Unfortunately, this set a precedent. Not just because it meant there was no more frustration from fans who missed a daily deal or flash sale, but also – according to a leaked internal memo – because Valve and the game developers apparently made more money by conducting the sale this way.

Am I falling out of love with Valve?

The Summer Sale is, unfortunately, just another one of Valve’s casualties. It seems the developer retailer is so busy making money hand over fist that quality control has gone off the boil. Once, Valve could do no wrong. It was the developer par excellence, thanks to the ever-innovative Half-Life franchise, and set the benchmark for digital distribution of games. While every other publisher was creating awful shopping apps that would regularly crash your game/PC/will to live and – in the case of GTA IV – require three separate sign-ins to function properly, Steam just sat in the background and made gaming, patching and sharing easy.

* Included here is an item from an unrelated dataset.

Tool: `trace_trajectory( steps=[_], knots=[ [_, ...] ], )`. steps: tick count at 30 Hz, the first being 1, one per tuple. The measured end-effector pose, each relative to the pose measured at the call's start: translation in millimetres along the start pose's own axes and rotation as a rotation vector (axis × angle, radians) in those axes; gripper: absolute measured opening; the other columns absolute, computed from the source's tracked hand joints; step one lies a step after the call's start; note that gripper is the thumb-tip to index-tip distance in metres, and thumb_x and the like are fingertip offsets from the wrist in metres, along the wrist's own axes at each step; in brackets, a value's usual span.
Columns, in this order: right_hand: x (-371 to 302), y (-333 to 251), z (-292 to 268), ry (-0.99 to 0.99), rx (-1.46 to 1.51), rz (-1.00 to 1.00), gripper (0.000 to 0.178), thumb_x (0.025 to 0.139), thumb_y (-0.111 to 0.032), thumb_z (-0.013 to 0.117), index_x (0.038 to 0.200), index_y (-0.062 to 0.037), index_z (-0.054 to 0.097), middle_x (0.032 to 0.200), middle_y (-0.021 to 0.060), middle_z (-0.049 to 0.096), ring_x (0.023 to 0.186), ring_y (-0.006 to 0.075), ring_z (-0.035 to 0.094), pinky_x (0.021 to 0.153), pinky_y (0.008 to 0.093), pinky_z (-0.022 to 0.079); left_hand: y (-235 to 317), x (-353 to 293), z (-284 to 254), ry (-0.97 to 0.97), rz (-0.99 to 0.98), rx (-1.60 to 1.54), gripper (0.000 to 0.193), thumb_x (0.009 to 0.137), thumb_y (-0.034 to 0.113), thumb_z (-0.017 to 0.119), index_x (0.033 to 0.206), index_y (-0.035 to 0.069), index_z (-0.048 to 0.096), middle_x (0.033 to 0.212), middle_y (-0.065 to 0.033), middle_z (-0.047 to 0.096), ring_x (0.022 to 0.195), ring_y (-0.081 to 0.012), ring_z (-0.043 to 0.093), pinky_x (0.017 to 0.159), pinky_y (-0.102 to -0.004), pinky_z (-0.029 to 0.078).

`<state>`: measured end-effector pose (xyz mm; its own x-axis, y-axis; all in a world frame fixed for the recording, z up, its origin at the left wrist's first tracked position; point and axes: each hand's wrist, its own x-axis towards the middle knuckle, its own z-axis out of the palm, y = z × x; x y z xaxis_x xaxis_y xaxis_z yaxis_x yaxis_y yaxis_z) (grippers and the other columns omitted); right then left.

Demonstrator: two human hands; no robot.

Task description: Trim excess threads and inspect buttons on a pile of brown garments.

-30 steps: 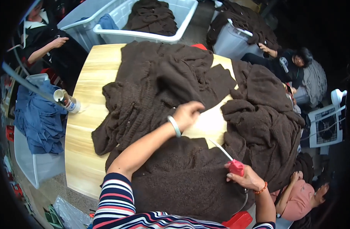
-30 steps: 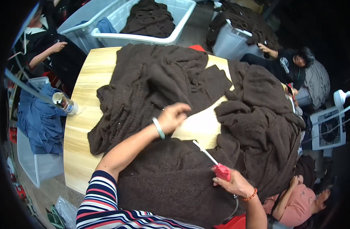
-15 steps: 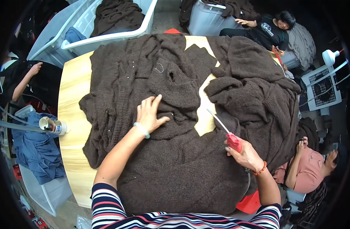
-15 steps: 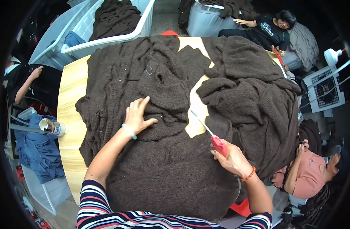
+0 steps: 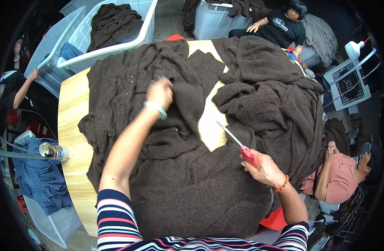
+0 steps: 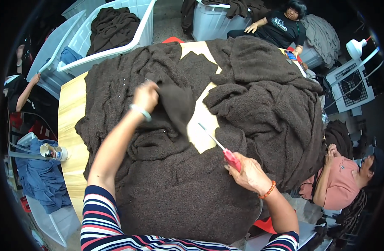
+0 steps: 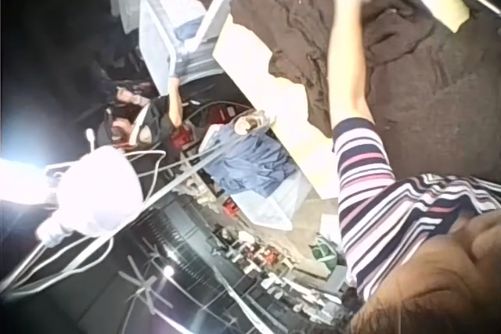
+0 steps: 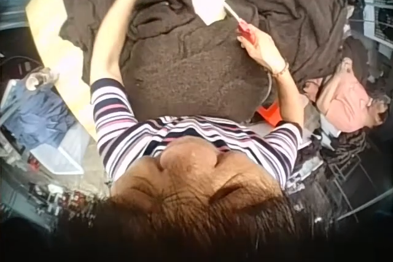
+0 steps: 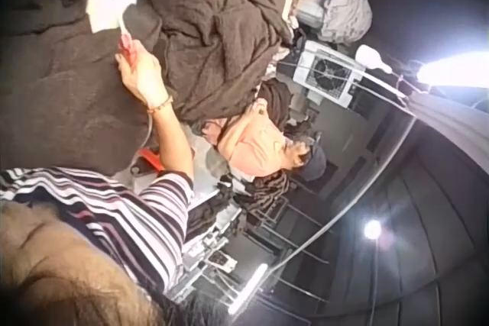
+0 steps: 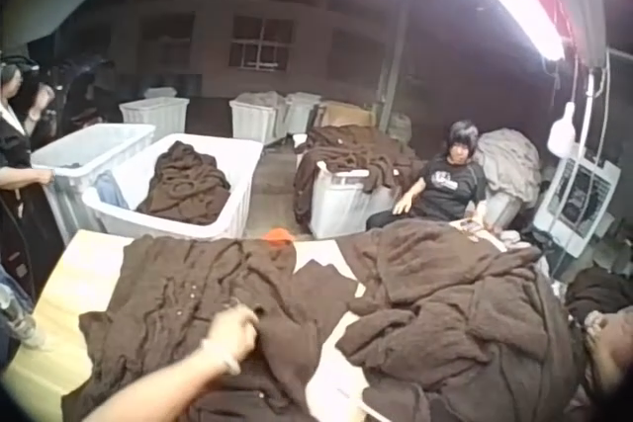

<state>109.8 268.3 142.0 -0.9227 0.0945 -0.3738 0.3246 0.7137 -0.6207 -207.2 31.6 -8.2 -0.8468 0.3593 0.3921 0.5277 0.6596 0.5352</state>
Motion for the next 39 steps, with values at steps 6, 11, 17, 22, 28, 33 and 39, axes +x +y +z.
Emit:
trace_trajectory(
  steps=[6, 11, 17, 22, 28, 33, 39],
  knots=[
    [-1.0, 3.5, -9.3, 0.009, 0.076, 0.011, 0.02, 0.09, -0.009, 0.061, 0.108, 0.0, 0.059, 0.077, 0.0085, 0.064, 0.071, 0.0158, 0.064, 0.07, 0.0311, 0.052, -146.0, 89.5, -157.3, 0.881, -0.352, -0.306, 0.033, 0.089, 0.02, 0.06, 0.115, -0.001, 0.063, 0.094, -0.0185, 0.068, 0.085, -0.0266, 0.065, 0.083, -0.0355, 0.051],
    [-1.2, 22.4, -4.4, 0.029, 0.057, 0.026, 0.02, 0.09, -0.009, 0.061, 0.108, 0.0007, 0.058, 0.079, 0.0087, 0.064, 0.071, 0.0162, 0.064, 0.07, 0.0313, 0.052, -97.5, -17.8, -133.6, 0.637, -0.388, -0.018, 0.063, 0.09, 0.036, 0.065, 0.134, -0.004, 0.043, 0.135, -0.0227, 0.047, 0.123, -0.0355, 0.046, 0.105, -0.0439, 0.035],
    [11.5, 12.0, 0.8, -0.006, -0.059, 0.004, 0.021, 0.089, -0.012, 0.062, 0.105, -0.0005, 0.057, 0.076, 0.014, 0.064, 0.072, 0.0253, 0.067, 0.07, 0.0357, 0.052, 41.5, -142.9, -69.4, -0.528, 0.131, 0.368, 0.101, 0.059, 0.042, 0.086, 0.144, 0.014, 0.037, 0.144, -0.0241, 0.035, 0.137, -0.0379, 0.03, 0.109, -0.0535, 0.027],
    [9.3, 1.8, 1.3, -0.023, -0.099, -0.012, 0.021, 0.089, -0.014, 0.062, 0.104, -0.0013, 0.056, 0.074, 0.0154, 0.064, 0.073, 0.0298, 0.067, 0.071, 0.0383, 0.051, -11.7, -133.6, -42.8, -0.456, 0.252, 0.468, 0.015, 0.08, 0.015, 0.063, 0.093, 0.009, 0.064, 0.087, -0.0077, 0.056, 0.089, -0.0284, 0.057, 0.08, -0.0444, 0.044],
    [8.5, 6.7, -0.8, 0.003, -0.083, -0.006, 0.022, 0.088, -0.011, 0.062, 0.107, -0.0008, 0.056, 0.074, 0.0146, 0.064, 0.073, 0.0258, 0.068, 0.071, 0.0368, 0.051, -37.7, -45.2, -144.5, 0.277, -0.356, -0.827, 0.02, 0.093, 0.022, 0.065, 0.099, 0.003, 0.068, 0.095, -0.0017, 0.067, 0.085, -0.0122, 0.061, 0.078, -0.0282, 0.049],
    [7.9, 11.3, 0.8, -0.014, -0.049, -0.055, 0.022, 0.088, -0.011, 0.062, 0.107, -0.0009, 0.056, 0.075, 0.0153, 0.064, 0.073, 0.0262, 0.067, 0.07, 0.0366, 0.051, -176.4, -92.7, -244.8, 0.546, -0.616, -0.522, 0.031, 0.092, 0.024, 0.066, 0.11, -0.001, 0.065, 0.102, -0.0073, 0.068, 0.091, -0.0146, 0.062, 0.083, -0.0312, 0.051],
    [11.2, 15.3, 2.0, -0.009, -0.088, -0.01, 0.023, 0.087, -0.012, 0.063, 0.106, -0.0011, 0.056, 0.073, 0.0155, 0.064, 0.072, 0.0312, 0.068, 0.07, 0.0392, 0.051, -80.8, -124.8, -189.7, 0.515, -0.315, 0.21, 0.047, 0.086, 0.016, 0.067, 0.128, 0.0, 0.052, 0.126, -0.0169, 0.053, 0.115, -0.0288, 0.053, 0.095, -0.0402, 0.045]
  ],
)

It was the DRM it was OK to like.

But with the playful heart ripped from the Summer Sale, Steam – and by proxy Valve – is in danger of becoming a disjointed mess of sub-par services. There’s Steam’s Godawful customer support, which Valve seems to be unconcerned about fixing. Instead, it just implemented a no-questions asked automated system to refund games.

Then there’s the Steam customer who spent four years trying to regain access to their account.

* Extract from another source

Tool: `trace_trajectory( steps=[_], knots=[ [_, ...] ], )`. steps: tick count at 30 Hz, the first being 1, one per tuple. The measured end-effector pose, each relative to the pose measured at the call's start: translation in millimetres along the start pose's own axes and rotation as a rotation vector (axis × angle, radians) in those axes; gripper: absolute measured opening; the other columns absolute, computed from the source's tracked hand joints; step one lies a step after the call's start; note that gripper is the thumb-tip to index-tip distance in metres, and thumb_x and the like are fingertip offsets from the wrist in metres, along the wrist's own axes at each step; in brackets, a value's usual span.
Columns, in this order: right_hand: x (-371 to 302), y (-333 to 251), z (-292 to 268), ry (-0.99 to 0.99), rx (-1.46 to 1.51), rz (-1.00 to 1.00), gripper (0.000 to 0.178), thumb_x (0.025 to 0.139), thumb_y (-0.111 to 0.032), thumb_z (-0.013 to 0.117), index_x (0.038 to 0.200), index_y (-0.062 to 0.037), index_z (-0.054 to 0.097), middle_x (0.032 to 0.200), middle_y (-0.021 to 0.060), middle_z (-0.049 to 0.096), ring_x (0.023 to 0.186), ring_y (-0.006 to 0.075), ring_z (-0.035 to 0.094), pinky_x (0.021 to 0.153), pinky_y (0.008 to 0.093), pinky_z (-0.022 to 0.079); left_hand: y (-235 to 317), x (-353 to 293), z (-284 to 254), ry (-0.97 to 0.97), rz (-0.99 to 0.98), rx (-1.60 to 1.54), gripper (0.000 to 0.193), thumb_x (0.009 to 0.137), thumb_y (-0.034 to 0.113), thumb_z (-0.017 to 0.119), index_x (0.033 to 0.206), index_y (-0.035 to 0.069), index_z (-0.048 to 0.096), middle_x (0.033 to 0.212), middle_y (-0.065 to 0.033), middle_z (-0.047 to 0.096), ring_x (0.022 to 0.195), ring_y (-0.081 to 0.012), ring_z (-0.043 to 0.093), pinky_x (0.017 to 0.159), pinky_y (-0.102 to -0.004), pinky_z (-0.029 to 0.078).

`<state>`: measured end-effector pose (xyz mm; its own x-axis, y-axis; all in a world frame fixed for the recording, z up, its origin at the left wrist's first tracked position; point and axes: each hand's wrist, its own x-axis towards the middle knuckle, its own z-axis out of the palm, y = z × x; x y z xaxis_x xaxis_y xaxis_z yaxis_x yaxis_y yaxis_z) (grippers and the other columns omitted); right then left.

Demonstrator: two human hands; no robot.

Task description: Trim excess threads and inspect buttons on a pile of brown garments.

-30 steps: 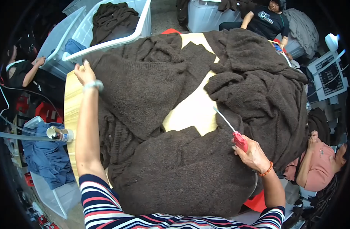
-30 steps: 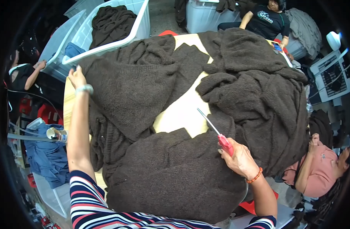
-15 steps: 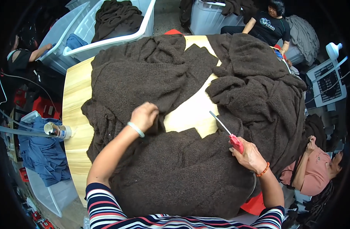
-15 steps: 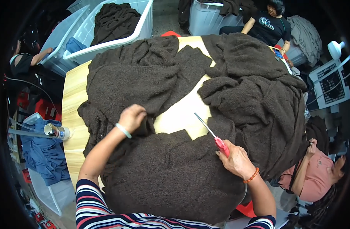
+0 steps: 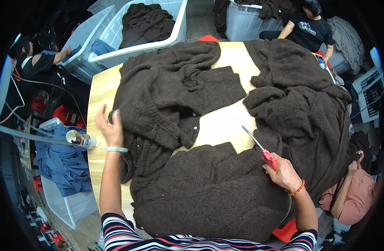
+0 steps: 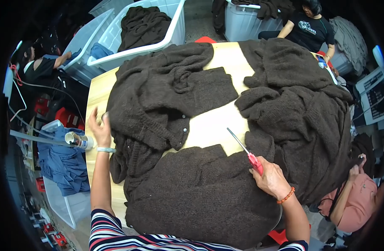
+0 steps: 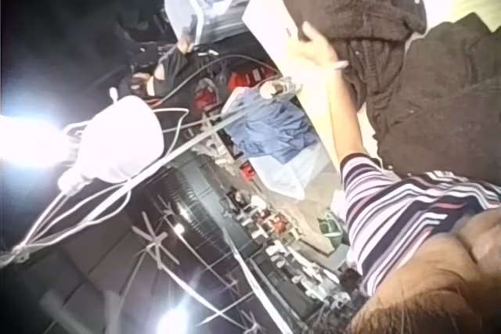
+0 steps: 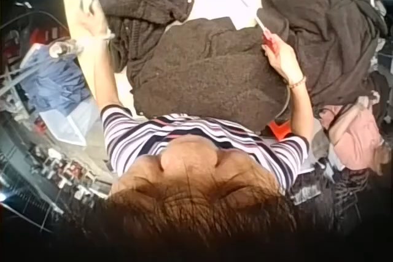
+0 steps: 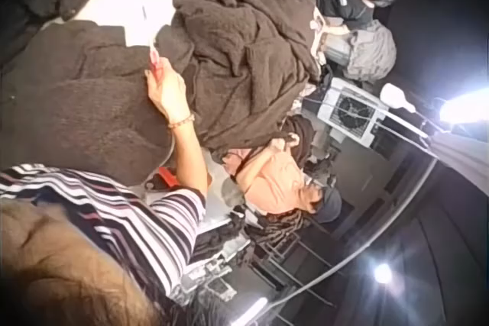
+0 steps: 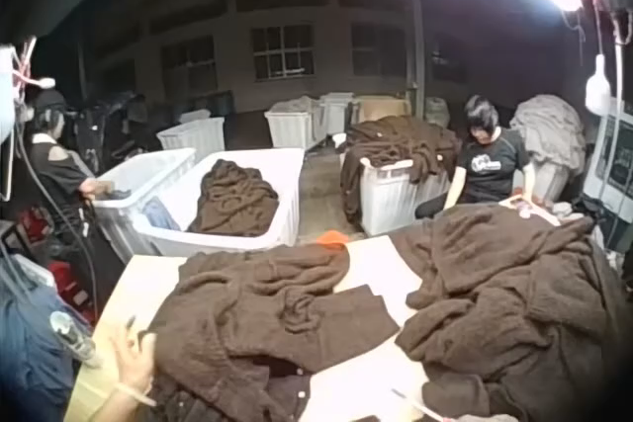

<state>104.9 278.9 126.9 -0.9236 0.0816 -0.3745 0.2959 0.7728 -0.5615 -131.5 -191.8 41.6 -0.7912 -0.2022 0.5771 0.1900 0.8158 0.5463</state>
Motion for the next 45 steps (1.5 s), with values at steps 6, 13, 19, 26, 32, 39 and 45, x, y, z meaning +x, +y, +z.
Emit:
trace_trajectory(
  steps=[6, 13, 19, 26, 32, 39, 45],
  knots=[
    [7.0, -34.8, -1.2, -0.068, -0.075, -0.054, 0.023, 0.087, -0.015, 0.064, 0.104, -0.0022, 0.055, 0.075, 0.02, 0.063, 0.077, 0.038, 0.066, 0.07, 0.043, 0.05, 100.1, 28.2, 74.7, -0.291, 0.343, 0.075, 0.069, 0.08, 0.034, 0.075, 0.135, 0.004, 0.045, 0.122, -0.0197, 0.053, 0.114, -0.0373, 0.051, 0.097, -0.043, 0.044],
    [11.9, -52.9, -3.1, -0.126, -0.122, -0.09, 0.023, 0.086, -0.017, 0.064, 0.102, -0.0042, 0.053, 0.079, 0.0224, 0.06, 0.08, 0.0431, 0.062, 0.069, 0.0461, 0.049, 61.4, 51.0, 127.7, -0.639, -0.36, -0.428, 0.054, 0.074, 0.018, 0.079, 0.123, 0.002, 0.062, 0.124, -0.0163, 0.063, 0.117, -0.0265, 0.058, 0.101, -0.0352, 0.043],
    [28.5, -42.1, -3.8, -0.136, -0.114, -0.13, 0.024, 0.087, -0.018, 0.064, 0.103, -0.0035, 0.053, 0.079, 0.0229, 0.06, 0.079, 0.0437, 0.061, 0.07, 0.0472, 0.049, 39.2, 21.4, 6.8, -1.124, -0.406, -0.81, 0.075, 0.074, 0.004, 0.074, 0.142, 0.0, 0.04, 0.139, -0.0107, 0.047, 0.127, -0.0193, 0.046, 0.108, -0.0316, 0.036],
    [55.4, -55.9, 12.2, -0.244, -0.184, -0.19, 0.029, 0.09, -0.022, 0.061, 0.11, -0.003, 0.055, 0.081, 0.0259, 0.065, 0.081, 0.0443, 0.064, 0.075, 0.0506, 0.05, 27.2, -3.7, -15.3, -1.137, -0.502, -0.514, 0.066, 0.082, 0.029, 0.076, 0.133, -0.004, 0.051, 0.118, -0.0139, 0.063, 0.109, -0.0218, 0.06, 0.098, -0.0309, 0.045],
    [61.4, -67.5, 10.3, -0.288, -0.23, -0.212, 0.031, 0.09, -0.024, 0.062, 0.11, -0.0013, 0.054, 0.081, 0.027, 0.065, 0.081, 0.0449, 0.064, 0.075, 0.0505, 0.051, 65.5, 18.9, 54.5, -0.633, -0.156, 0.134, 0.073, 0.078, 0.056, 0.071, 0.113, -0.007, 0.062, 0.101, -0.0268, 0.066, 0.096, -0.0379, 0.065, 0.084, -0.0396, 0.05],
    [80.0, -114.5, -2.4, -0.228, -0.234, -0.23, 0.031, 0.091, -0.027, 0.061, 0.108, -0.0019, 0.055, 0.077, 0.0247, 0.064, 0.078, 0.0438, 0.064, 0.073, 0.0491, 0.05, 38.4, 21.2, 138.8, -0.566, -0.687, -0.627, 0.053, 0.072, 0.019, 0.084, 0.114, -0.004, 0.064, 0.103, -0.0157, 0.067, 0.091, -0.0211, 0.065, 0.081, -0.0316, 0.053],
    [109.4, -142.6, 23.7, -0.225, -0.31, -0.425, 0.028, 0.089, -0.026, 0.06, 0.097, 0.0018, 0.059, 0.076, 0.0219, 0.067, 0.077, 0.0383, 0.068, 0.074, 0.0472, 0.052, 35.4, -46.4, 131.7, -0.429, -0.625, -0.725, 0.03, 0.076, 0.007, 0.078, 0.103, -0.004, 0.068, 0.095, -0.008, 0.069, 0.086, -0.0146, 0.063, 0.08, -0.0277, 0.05]
  ],
)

Steam’s Early Access and Greenlight systems are a joke. In theory Early Access aims to gather player input on unfinished games as well as generate revenue to further fund their development. In practice players are saddled with some games that spend their existence floundering in Early Access, raking in money as developers promise further improvements while none come.

No game symbolises this better than DayZ. It started life as a mod for Arma II and was intended to be expanded into a standalone game. It was put on Early Access in December 2013. Fast forward to the present and the game is still in Early Access, still beset by problems on PC while at the same time being ported to consoles.

In the meantime, the developer has taken the odd decision that has incensed the game’s community. That’s just one issue glossed over quickly, but there are many, many more.

The best example of Valve’s lack of quality control in its store is probably Steam Greenlight. Greenlight asks the Steam community to vote on games that can be released on its platform. In theory it works great: let the players decide on what they want to play. The only problem is that Valve lets almost anything be submitted to Greenlight, and a handful of trolls can vote on it to enter the store.

It’s because of this that we get extremely low-effort entries that sometimes don’t even contain an .exe file that can be launched. If you need some horrifying examples, check out Jim Sterling’s Best of Steam Greenlight Trailers video series. It will make you laugh – well, hopefully, because if you don’t laugh, you’ll likely end up in tears.

Family library sharing is just another great idea ruined by bizarre implementation. You can share games with members of your family by authorising their computer and account, but if they want to play any of them you get logged out of your account.

Steam, punk’d

Valve has a near bottomless pit of money in the Steam Store. Despite the likes of EA and Ubisoft trying to compete with their own versions, there’s no denying that Steam is an integral part of modern gaming, and a huge part of the PC scene and even though it’s increasingly flawed, it’s better than all the alternatives. That’s because Steam has classic first-mover advantage. There’s simply no way you can access as many games in one place, and it’s almost ubiquitous for new releases too.

But my feeling is that Valve’s success with Steam has made it complacent, because no matter how poorly it manages it, how terrible the games are or how frustrated its user-base may be, we keep returning to buy games from them.

The fact that Steam Summer Sale is down in quality, along with everything else, does not and will not matter until it affects Valve’s bottom line.